— RECORDS TO PROCESS —
○ ○ ○ ○ ○

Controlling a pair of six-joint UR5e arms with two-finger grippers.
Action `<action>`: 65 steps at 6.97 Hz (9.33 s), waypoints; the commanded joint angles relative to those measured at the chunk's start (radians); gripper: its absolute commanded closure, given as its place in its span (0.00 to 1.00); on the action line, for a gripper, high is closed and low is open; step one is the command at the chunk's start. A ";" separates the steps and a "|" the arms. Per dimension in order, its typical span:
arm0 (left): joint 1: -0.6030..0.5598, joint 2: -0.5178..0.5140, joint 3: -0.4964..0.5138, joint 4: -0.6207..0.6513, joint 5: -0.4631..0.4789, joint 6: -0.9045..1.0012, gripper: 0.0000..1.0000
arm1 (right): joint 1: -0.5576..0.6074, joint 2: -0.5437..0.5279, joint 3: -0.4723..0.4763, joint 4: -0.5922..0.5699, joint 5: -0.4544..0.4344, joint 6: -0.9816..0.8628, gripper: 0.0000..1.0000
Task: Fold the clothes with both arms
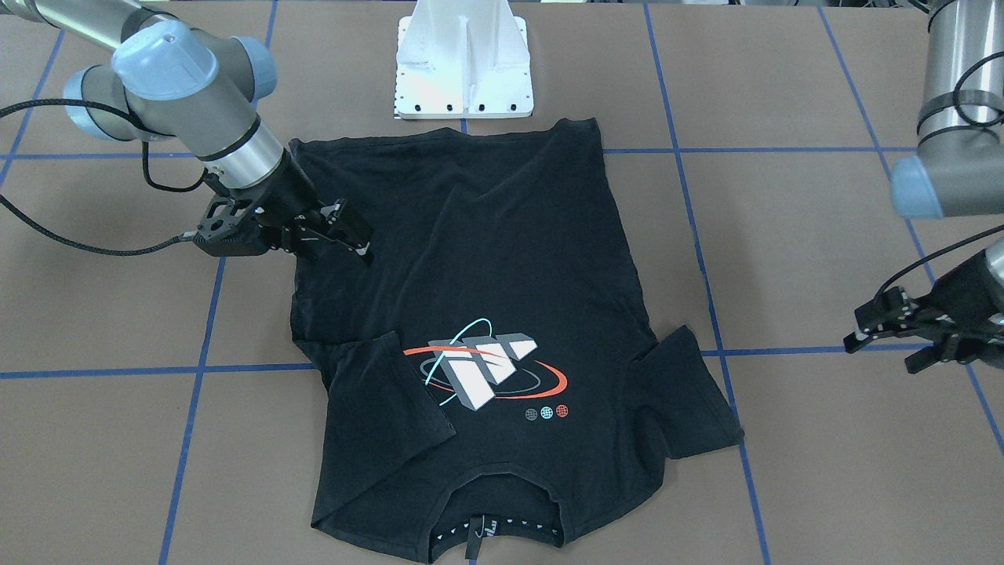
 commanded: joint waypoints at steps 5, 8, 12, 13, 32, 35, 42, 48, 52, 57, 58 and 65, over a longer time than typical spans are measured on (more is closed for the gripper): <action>0.158 -0.200 0.378 -0.354 0.120 -0.264 0.25 | 0.000 -0.079 0.064 0.000 0.010 -0.002 0.00; 0.208 -0.221 0.430 -0.392 0.202 -0.266 0.43 | -0.002 -0.085 0.058 0.000 0.001 -0.002 0.00; 0.209 -0.235 0.456 -0.397 0.210 -0.265 0.50 | -0.003 -0.085 0.056 0.000 -0.002 -0.002 0.00; 0.209 -0.241 0.462 -0.397 0.212 -0.265 0.50 | -0.008 -0.085 0.047 0.000 -0.003 0.000 0.00; 0.297 -0.111 -0.021 -0.394 0.192 -0.737 1.00 | -0.039 -0.080 0.045 0.007 -0.037 -0.002 0.00; 0.372 -0.227 0.088 -0.392 0.325 -0.810 1.00 | -0.039 -0.080 0.038 0.007 -0.034 -0.005 0.00; 0.396 -0.306 0.180 -0.399 0.430 -0.826 0.96 | -0.042 -0.076 0.028 0.005 -0.037 0.000 0.00; 0.402 -0.191 -0.082 -0.385 0.364 -0.976 0.02 | -0.075 -0.109 0.056 0.003 -0.057 0.177 0.00; 0.406 -0.048 -0.335 -0.253 0.361 -0.982 0.02 | -0.455 -0.422 0.269 0.000 -0.413 0.364 0.03; 0.411 -0.043 -0.315 -0.251 0.364 -0.982 0.02 | -0.694 -0.547 0.305 -0.004 -0.648 0.495 0.19; 0.413 -0.043 -0.312 -0.251 0.364 -0.982 0.02 | -0.694 -0.548 0.305 -0.004 -0.649 0.495 0.21; 0.416 -0.043 -0.291 -0.253 0.365 -0.975 0.02 | -0.710 -0.542 0.306 -0.004 -0.663 0.502 0.49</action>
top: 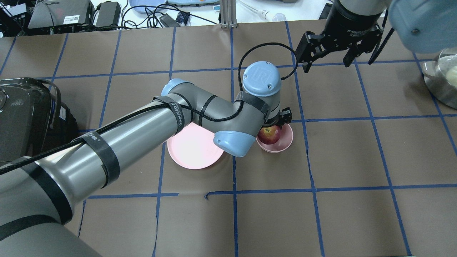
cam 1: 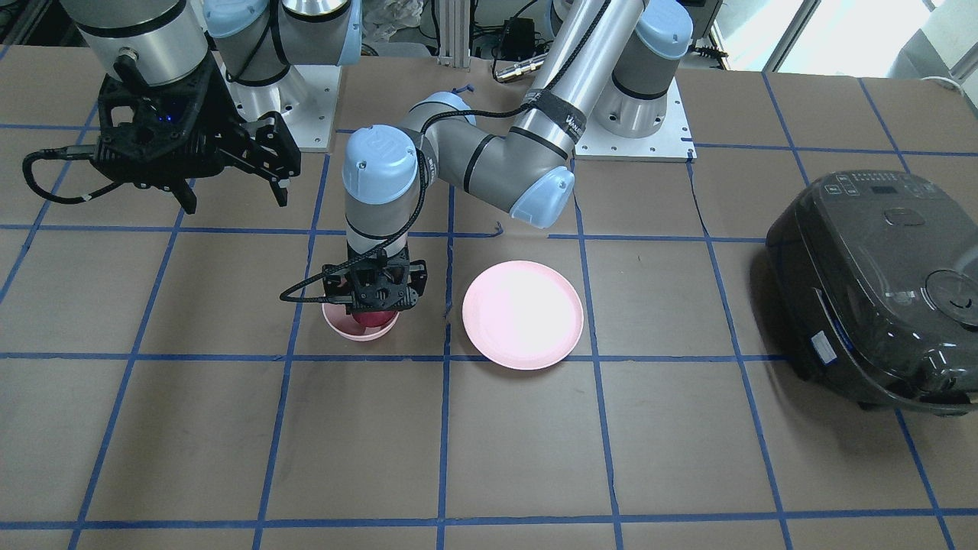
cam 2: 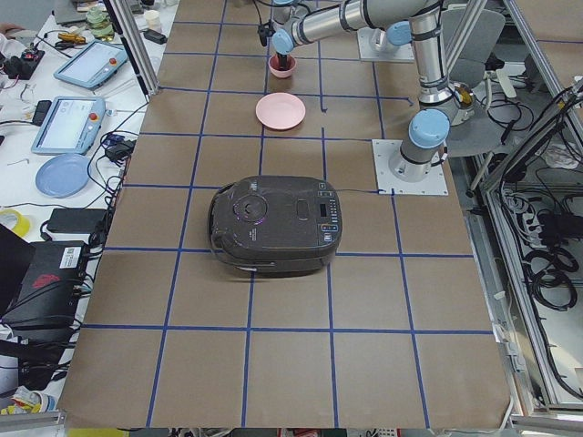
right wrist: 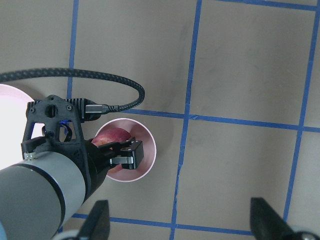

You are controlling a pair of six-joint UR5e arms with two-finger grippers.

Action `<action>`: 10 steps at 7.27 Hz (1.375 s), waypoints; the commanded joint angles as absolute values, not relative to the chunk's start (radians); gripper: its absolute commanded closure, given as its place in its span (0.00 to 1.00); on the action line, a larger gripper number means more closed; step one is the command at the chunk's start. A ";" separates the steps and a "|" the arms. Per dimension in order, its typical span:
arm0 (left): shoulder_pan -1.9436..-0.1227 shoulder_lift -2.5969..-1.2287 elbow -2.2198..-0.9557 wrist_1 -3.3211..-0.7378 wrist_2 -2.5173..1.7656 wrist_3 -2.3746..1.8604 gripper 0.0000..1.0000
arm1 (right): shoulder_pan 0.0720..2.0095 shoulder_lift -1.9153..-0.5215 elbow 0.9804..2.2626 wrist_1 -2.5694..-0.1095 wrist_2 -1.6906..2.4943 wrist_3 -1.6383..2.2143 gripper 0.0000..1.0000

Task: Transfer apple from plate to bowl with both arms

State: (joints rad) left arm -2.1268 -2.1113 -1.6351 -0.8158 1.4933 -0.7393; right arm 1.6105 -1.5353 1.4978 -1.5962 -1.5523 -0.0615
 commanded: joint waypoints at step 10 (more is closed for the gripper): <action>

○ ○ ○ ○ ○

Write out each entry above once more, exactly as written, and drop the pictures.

Controlling a pair of six-joint UR5e arms with two-finger grippers.
Action `<action>`: 65 steps at 6.97 Hz (9.33 s), waypoints; the commanded joint angles relative to those measured at the chunk's start (radians); gripper: its absolute commanded closure, given as its place in its span (0.00 to 1.00); on the action line, for a gripper, high is closed and low is open; step one is the command at the chunk's start. A ";" separates the steps and a "|" the arms. Per dimension in order, its typical span:
arm0 (left): joint 1: -0.6030..0.5598, joint 2: -0.5178..0.5140, joint 3: -0.4964..0.5138, joint 4: -0.6207..0.6513, joint 5: -0.4631..0.4789, joint 6: -0.9045..1.0012, gripper: 0.0000..1.0000
arm1 (right): joint 1: -0.5576..0.6074, joint 2: -0.5437..0.5279, joint 3: -0.4723..0.4763, joint 4: -0.5922..0.5699, joint 5: -0.4544..0.4344, joint 6: -0.9816..0.8628, gripper: 0.0000..1.0000
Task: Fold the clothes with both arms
 commanded: joint waypoints at steps 5, 8, 12, 13, 32, 35, 42, 48, 52, 57, 58 and 65, over a longer time than typical spans are measured on (more is closed for the gripper): <action>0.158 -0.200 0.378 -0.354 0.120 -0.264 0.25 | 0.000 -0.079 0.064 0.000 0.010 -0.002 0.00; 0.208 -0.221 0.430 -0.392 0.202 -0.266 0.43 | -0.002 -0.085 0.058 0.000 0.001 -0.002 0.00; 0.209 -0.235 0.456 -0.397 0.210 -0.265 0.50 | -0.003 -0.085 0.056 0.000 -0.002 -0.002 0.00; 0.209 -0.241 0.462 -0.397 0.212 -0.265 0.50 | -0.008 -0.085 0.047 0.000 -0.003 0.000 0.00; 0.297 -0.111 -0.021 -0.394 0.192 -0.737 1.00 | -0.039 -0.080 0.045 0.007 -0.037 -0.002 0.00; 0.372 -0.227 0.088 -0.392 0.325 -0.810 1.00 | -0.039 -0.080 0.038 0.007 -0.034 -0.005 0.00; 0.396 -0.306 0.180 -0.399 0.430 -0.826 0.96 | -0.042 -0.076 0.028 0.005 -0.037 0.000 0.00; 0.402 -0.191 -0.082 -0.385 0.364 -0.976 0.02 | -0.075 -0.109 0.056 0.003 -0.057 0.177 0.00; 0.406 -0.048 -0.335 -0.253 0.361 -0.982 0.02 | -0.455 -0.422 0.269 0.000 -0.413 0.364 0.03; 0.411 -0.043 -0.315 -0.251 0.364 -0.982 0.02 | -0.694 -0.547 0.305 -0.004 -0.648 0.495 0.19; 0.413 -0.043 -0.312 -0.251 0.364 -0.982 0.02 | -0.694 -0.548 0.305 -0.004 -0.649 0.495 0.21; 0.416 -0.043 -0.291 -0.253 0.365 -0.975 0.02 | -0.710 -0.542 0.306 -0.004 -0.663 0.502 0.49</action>
top: 
cam 1: 
cam 2: 
right wrist: 

You are controlling a pair of six-joint UR5e arms with two-finger grippers.

Action `<action>`: 10 steps at 7.27 Hz (1.375 s), waypoints; the commanded joint angles as absolute values, not relative to the chunk's start (radians); gripper: its absolute commanded closure, given as its place in its span (0.00 to 1.00); on the action line, a larger gripper number means more closed; step one is the command at the chunk's start. A ";" separates the steps and a "|" the arms. Per dimension in order, its typical span:
arm0 (left): shoulder_pan -1.9436..-0.1227 shoulder_lift -2.5969..-1.2287 elbow -2.2198..-0.9557 wrist_1 -3.3211..-0.7378 wrist_2 -2.5173..1.7656 wrist_3 -2.3746..1.8604 gripper 0.0000..1.0000
arm1 (right): shoulder_pan 0.0720..2.0095 shoulder_lift -1.9153..-0.5215 elbow 0.9804..2.2626 wrist_1 -2.5694..-0.1095 wrist_2 -1.6906..2.4943 wrist_3 -1.6383..2.2143 gripper 0.0000..1.0000

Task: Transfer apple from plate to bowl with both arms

State: (joints rad) left arm -2.1268 -2.1113 -1.6351 -0.8158 1.4933 -0.7393; right arm 1.6105 -1.5353 1.4978 -1.5962 -1.5523 -0.0615
 commanded: joint waypoints at step 10 (more is closed for the gripper): <action>

Nothing further is required of this output.